━━━ Information provided

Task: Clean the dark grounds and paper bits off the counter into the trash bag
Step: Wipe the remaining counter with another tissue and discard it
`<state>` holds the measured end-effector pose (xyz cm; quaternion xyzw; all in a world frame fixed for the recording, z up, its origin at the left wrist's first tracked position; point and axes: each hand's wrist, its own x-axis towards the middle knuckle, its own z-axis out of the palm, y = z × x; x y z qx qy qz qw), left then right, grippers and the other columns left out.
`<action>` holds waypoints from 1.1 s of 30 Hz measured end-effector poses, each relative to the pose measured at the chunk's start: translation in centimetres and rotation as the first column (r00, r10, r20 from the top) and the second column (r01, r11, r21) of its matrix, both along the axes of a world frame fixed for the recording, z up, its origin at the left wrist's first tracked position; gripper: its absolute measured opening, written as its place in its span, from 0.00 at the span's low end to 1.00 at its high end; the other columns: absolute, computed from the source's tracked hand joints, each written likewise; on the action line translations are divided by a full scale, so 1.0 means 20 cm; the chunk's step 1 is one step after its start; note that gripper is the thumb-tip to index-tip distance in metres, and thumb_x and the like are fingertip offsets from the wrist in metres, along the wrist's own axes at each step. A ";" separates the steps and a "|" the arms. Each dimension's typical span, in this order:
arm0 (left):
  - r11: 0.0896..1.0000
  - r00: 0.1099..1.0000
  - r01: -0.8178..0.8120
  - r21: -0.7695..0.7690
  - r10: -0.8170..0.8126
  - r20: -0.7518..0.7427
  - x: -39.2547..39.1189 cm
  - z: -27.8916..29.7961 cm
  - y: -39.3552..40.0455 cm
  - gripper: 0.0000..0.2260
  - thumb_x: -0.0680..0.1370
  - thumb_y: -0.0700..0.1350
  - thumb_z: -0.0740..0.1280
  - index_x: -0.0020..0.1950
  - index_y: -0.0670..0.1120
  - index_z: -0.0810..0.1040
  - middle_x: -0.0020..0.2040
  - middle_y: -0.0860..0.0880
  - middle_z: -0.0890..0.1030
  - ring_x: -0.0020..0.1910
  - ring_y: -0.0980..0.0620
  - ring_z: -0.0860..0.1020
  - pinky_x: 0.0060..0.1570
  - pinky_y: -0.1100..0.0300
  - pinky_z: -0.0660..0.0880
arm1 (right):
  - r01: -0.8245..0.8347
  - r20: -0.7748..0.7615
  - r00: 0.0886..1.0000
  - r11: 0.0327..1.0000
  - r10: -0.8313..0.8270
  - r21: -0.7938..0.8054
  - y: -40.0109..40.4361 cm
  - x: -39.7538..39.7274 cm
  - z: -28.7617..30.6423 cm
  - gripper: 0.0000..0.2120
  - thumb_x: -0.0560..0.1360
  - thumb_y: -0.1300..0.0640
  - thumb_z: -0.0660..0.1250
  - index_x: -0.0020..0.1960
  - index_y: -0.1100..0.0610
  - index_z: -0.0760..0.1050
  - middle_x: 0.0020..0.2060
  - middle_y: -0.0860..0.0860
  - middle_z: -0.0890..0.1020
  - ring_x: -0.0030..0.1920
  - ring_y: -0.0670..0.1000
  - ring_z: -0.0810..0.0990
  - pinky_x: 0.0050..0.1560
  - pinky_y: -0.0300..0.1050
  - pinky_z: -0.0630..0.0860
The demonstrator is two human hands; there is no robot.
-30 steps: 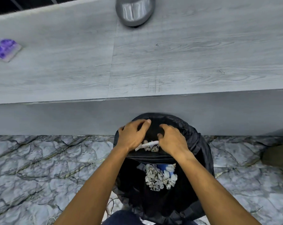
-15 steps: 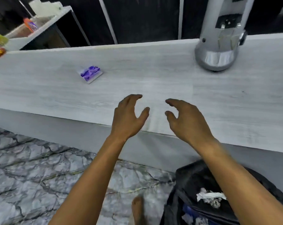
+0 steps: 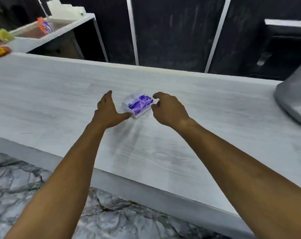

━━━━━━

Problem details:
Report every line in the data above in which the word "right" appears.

Written response:
`<state>` holds the measured end-effector pose (xyz cm; quaternion xyzw; all in a world frame fixed for the recording, z up, its origin at the left wrist's first tracked position; point and axes: each hand's wrist, its own x-axis towards the middle knuckle, its own z-axis out of the palm, y = z × x; x y z qx qy qz qw), left then right, grippers and the other columns left out.
arm1 (right):

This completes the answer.